One area that’s getting a second look is the massive investment many companies have made in data lakes. For years, the thinking was to collect everything - every log, every event, every alert and figure out the insights later. These systems were often designed and managed by data engineering or analytics teams with the idea that, at scale, they would power smarter security through AI.
But in practice, these setups don’t always align with the day-to-day needs of a SOC. Security analysts don’t need all the data. But, they do need the right data, at the right time, with enough context to make decisions quickly. When data is locked away in a slow or complex system, it can actually reduce response times. And if the data has not been conditioned appropriately for downstream analytics, it could result in inaccurate findings. It’s great for post-incident analysis, but not so much for real-time detection and triage. And there’s often an internal disconnect too. Data teams and security teams don’t always speak the same language or have the same priorities. As a result, tools and platforms that look powerful on paper don’t get used the way they were intended.
It’s Not Just About the Tech, It’s About People Too
A lot of the problems with AI tools aren’t about the technology itself. They are about how people are expected to use them. Security teams are already stretched thin. They don’t have time to monitor a system that needs chatting and manual validation. I recall earlier in my career a SOC manager asking for keyboard shortcuts to triage alerts because using a mouse consumed too much time. I wonder how he feels about analysts typing in full sentences to perform data analysis? That’s why, if an AI tool flags something, analysts need to understand why. For example, what changed, what triggered the alert. If the tool can’t explain that clearly, it becomes more of a problem than a help. In the end, analysts won’t trust it and might even start ignoring it.
Another challenge is that many AI tools were built for ideal conditions such as clean data, clear labeling and fully staffed SOCs. However, most real-world environments are messy. Teams are juggling competing priorities, reacting to potentially urgent threats, and trying to do more with less. Tools that can’t adapt to that reality are not going to be used.

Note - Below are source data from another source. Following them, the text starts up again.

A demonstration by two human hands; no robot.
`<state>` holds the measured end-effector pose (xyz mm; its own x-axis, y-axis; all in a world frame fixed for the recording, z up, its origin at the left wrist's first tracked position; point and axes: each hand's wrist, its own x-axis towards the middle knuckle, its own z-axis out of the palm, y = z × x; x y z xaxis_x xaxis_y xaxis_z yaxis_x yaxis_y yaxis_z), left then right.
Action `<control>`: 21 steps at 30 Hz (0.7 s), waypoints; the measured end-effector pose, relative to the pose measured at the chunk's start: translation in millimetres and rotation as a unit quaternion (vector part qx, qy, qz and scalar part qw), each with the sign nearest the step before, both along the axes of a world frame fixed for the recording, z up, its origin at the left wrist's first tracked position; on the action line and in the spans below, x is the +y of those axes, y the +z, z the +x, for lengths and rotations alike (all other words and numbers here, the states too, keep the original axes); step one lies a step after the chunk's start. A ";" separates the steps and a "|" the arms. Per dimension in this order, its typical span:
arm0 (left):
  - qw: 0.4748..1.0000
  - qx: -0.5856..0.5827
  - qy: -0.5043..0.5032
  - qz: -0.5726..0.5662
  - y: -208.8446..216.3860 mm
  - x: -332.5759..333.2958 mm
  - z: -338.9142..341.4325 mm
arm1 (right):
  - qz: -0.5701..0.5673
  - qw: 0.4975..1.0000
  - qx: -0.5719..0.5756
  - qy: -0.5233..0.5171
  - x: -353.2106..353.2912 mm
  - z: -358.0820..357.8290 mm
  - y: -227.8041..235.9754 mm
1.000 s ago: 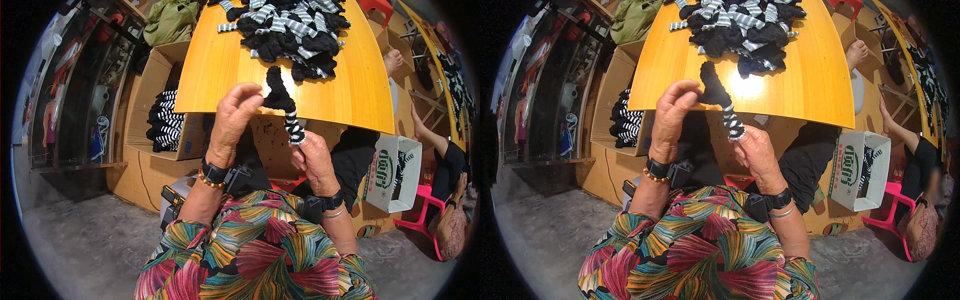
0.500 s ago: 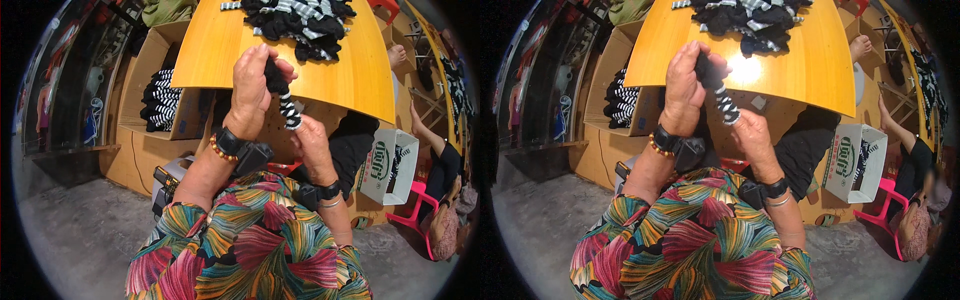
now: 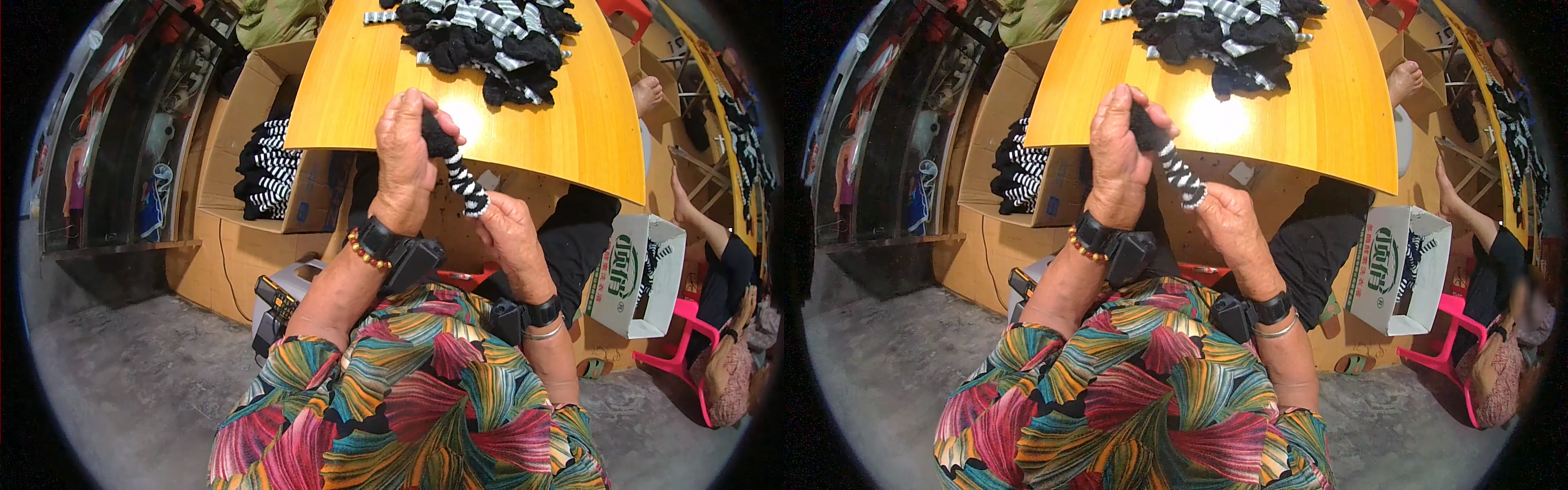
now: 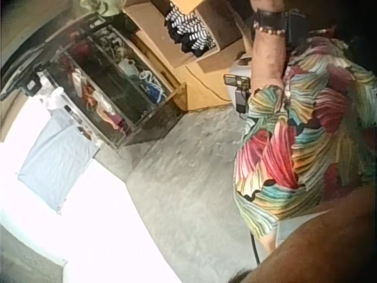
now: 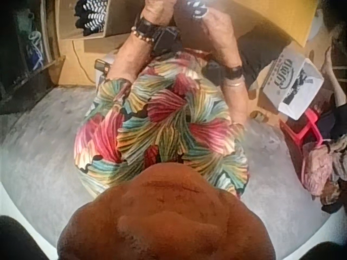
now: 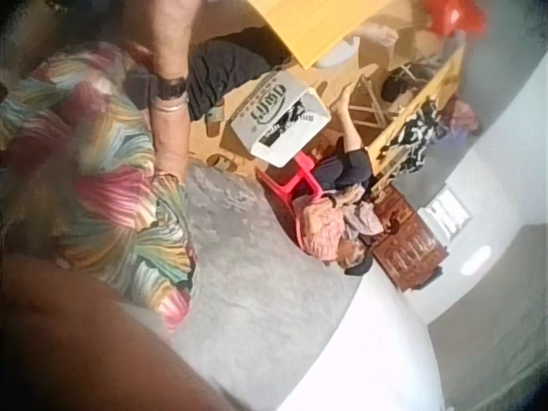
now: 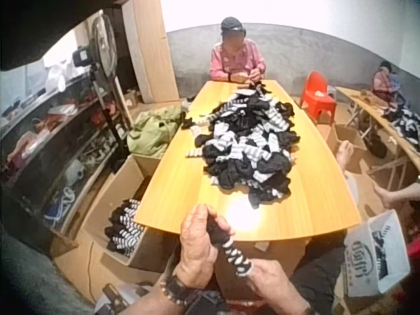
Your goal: Inspecting socks by pulling them over a plastic rod and turning them inside out.
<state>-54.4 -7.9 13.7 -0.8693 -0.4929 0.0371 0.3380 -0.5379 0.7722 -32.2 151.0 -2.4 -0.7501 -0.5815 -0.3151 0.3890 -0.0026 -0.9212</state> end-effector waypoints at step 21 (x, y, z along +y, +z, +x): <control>0.913 -0.084 -0.101 -0.386 -13.7 6.1 49.4 | -0.086 0.994 -0.040 -0.061 1.5 13.5 -7.0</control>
<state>-5.0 -1.7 0.0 -0.9648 -0.2058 0.1640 0.1345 0.1500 0.9795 -18.6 152.5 -9.4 -0.7950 -0.5382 -0.2798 0.4478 -0.2097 -0.8692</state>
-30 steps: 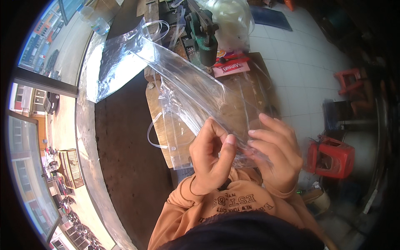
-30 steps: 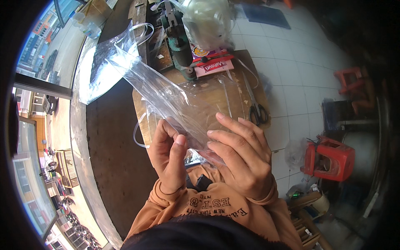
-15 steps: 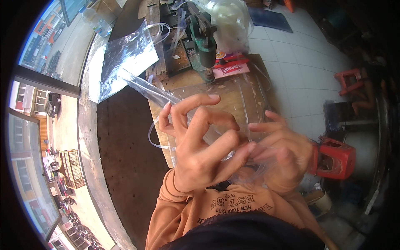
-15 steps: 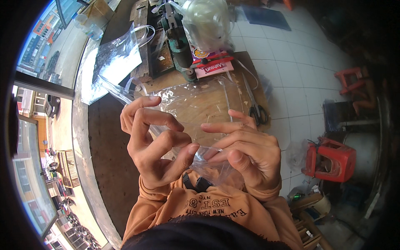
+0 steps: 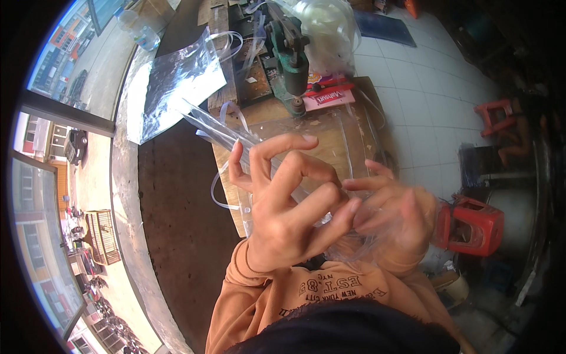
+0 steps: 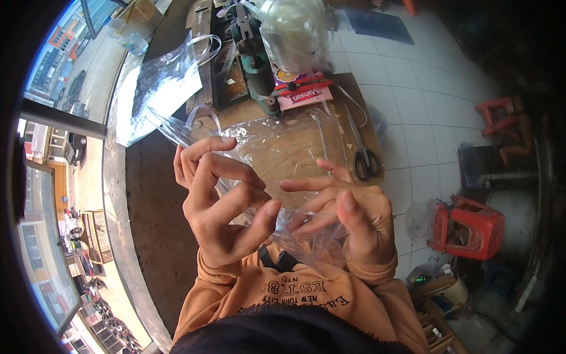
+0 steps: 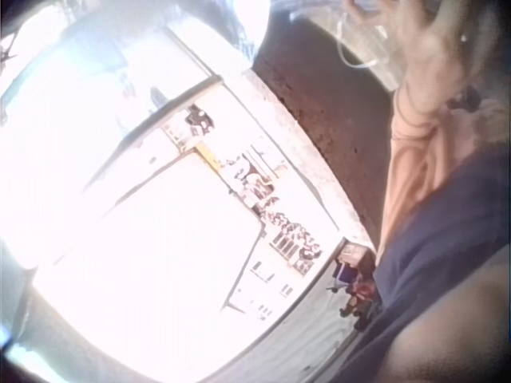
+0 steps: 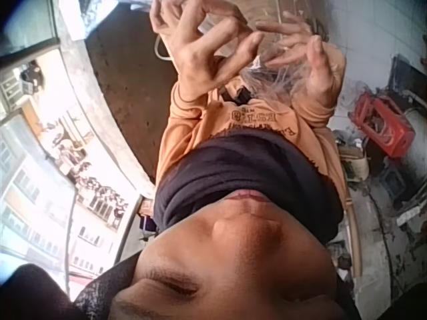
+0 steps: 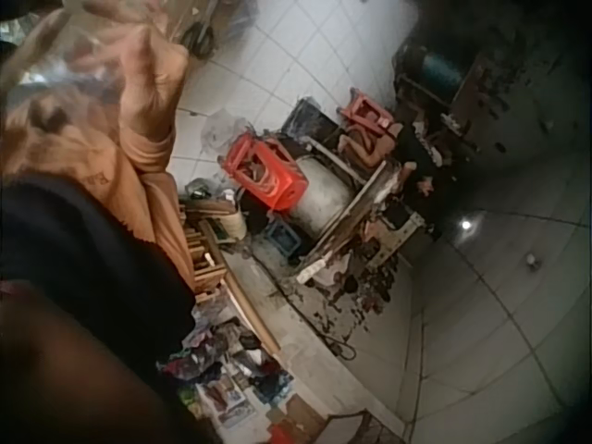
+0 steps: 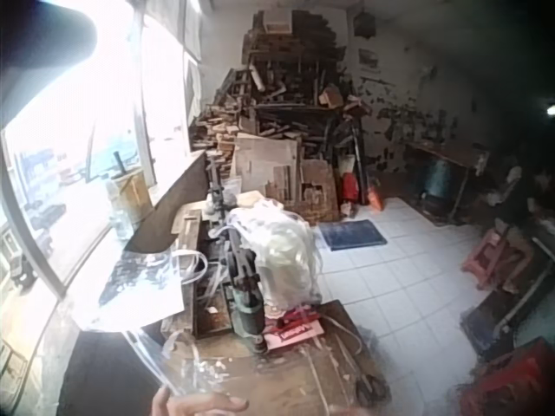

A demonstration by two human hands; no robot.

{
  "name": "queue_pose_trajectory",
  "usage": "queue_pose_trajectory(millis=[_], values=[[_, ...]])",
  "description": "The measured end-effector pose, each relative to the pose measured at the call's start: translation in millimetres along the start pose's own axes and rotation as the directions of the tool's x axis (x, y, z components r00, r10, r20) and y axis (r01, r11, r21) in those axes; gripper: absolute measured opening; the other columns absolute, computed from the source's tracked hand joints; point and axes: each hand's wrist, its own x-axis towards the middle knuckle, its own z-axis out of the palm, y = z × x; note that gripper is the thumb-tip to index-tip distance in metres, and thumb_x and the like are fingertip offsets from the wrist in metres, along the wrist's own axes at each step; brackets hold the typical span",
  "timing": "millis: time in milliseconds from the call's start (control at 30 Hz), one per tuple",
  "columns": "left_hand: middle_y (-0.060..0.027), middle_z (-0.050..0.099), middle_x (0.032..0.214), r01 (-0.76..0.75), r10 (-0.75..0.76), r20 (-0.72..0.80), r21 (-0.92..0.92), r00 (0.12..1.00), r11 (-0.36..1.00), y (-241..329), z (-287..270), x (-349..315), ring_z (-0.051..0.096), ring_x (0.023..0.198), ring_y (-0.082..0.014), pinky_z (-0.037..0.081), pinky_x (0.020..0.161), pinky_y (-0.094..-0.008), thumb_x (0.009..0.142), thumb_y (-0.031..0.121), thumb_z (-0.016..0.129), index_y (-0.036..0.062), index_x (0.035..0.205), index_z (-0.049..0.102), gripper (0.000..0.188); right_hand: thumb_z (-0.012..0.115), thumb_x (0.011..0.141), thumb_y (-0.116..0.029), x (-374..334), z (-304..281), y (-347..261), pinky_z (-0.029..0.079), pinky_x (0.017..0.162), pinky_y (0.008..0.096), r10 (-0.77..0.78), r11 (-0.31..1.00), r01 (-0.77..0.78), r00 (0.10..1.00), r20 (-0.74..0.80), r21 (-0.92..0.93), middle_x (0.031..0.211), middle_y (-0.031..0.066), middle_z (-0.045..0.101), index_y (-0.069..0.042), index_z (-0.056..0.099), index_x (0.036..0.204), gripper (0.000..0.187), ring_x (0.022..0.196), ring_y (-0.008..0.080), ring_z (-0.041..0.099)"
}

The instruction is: The person trims the edges of transparent plastic sheets using scissors on a wooden work surface.

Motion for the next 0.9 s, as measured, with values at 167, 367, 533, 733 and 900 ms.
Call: queue_pose_trajectory(millis=[167,367,533,733,900], values=[[0.0044,0.052,0.073,-0.109,0.109,0.123,-0.01,0.986,0.994,17.2,-3.9,-1.1,0.052,0.086,-0.0192,0.023,0.093,-0.0437,0.059,0.044,0.073,0.0172,0.067,0.068,0.028,0.03,0.098,-0.038,-0.3,-4.3,-4.2,0.03,0.101,0.0424,0.109,0.99,-0.115,0.992,0.066,0.084,0.07,0.0121,0.067,0.001,0.067,0.063,0.064,0.1,0.0304,0.061],[0.0011,0.048,0.066,-0.04,0.063,0.156,-0.147,0.986,0.988,9.1,-1.0,10.6,0.048,0.071,-0.0177,0.026,0.081,-0.0353,0.063,0.03,0.074,0.0114,0.065,0.065,0.02,0.029,0.097,-0.046,-0.5,1.3,-4.7,0.041,0.093,0.041,0.098,0.974,-0.108,0.993,0.06,0.2,0.082,0.0173,0.066,0.005,0.067,0.073,0.068,0.105,0.0348,0.056],[0.0006,0.048,0.06,0.035,-0.009,0.161,-0.16,0.987,0.987,8.3,1.8,14.6,0.049,0.065,-0.0159,0.026,0.085,-0.0361,0.068,0.022,0.073,0.0098,0.064,0.063,0.016,0.033,0.097,-0.045,4.5,-1.4,-0.2,0.04,0.094,0.0405,0.032,0.959,-0.06,0.994,0.106,0.278,0.088,0.0172,0.066,0.007,0.066,0.078,0.064,0.104,0.0339,0.057],[0.0023,0.049,0.059,0.023,-0.007,0.126,-0.124,0.992,0.992,8.3,7.5,13.9,0.05,0.064,-0.0134,0.025,0.09,-0.038,0.071,0.021,0.073,0.0107,0.062,0.062,0.018,0.047,0.092,-0.032,6.0,1.7,-10.0,0.047,0.083,0.0339,0.217,0.974,-0.219,0.975,0.054,0.052,0.088,0.0172,0.066,0.008,0.066,0.084,0.045,0.094,0.0272,0.062],[0.0072,0.051,0.058,-0.052,0.057,0.039,-0.124,0.998,0.991,7.0,15.4,13.2,0.053,0.065,-0.0104,0.028,0.09,-0.0412,0.064,0.038,0.076,0.016,0.063,0.064,0.025,0.046,0.087,-0.022,5.4,-12.1,4.9,0.044,0.082,0.0387,0.013,0.997,-0.012,1.0,-0.008,0.075,0.069,0.0137,0.065,0.003,0.066,0.066,0.038,0.082,0.0293,0.065]])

Another challenge is that many AI tools were designed for perfect conditions such as clean data, clear labels and fully staffed security teams. But real-world environments are far from perfect. Teams are dealing with constant threats, limited time, and not enough people. If a tool can’t fit into this environment, it simply won’t get used. While Large Language Models are better at inconsistent data than Machine Learning algorithms, the more you ask an LLM to draw conclusions the greater potential for hallucination. Conditioning data aligned to the questions you want to ask yields the best results. And reviewing the ‘thought process’ an LLM uses to make determinations allows an analyst to recognize if a logic error was introduced.
Outcome Over Optics
What’s becoming clear is that AI in cybersecurity isn’t exciting just because it sounds smart anymore. It has to be useful. Teams want tools that actually help them save time, catch things they’d miss and make their work easier. This is changing how both buyers and vendors talk about value. Security teams don’t want a tool they can’t understand. They want something they can trust, that fits into their workflow, and makes their job easier. If an AI tool can do that, even in small ways, it’s worth keeping.
The Real Test Is Happening Now
AI has practical application in security operations that lives below the hype. We’ve moved past what’s possible to what actually works. Security teams don’t have time for theory, but what they do need and want is tools that deliver under pressure and in real-world situations. There is a shift happening in how we use AI, judge it, and decide whether it’s worth trusting. The buzz hasn’t disappeared, but it’s more grounded and more focused. We’re done asking what AI might do someday. The real question now is what is AI doing for our security efforts? That’s the benchmark that counts.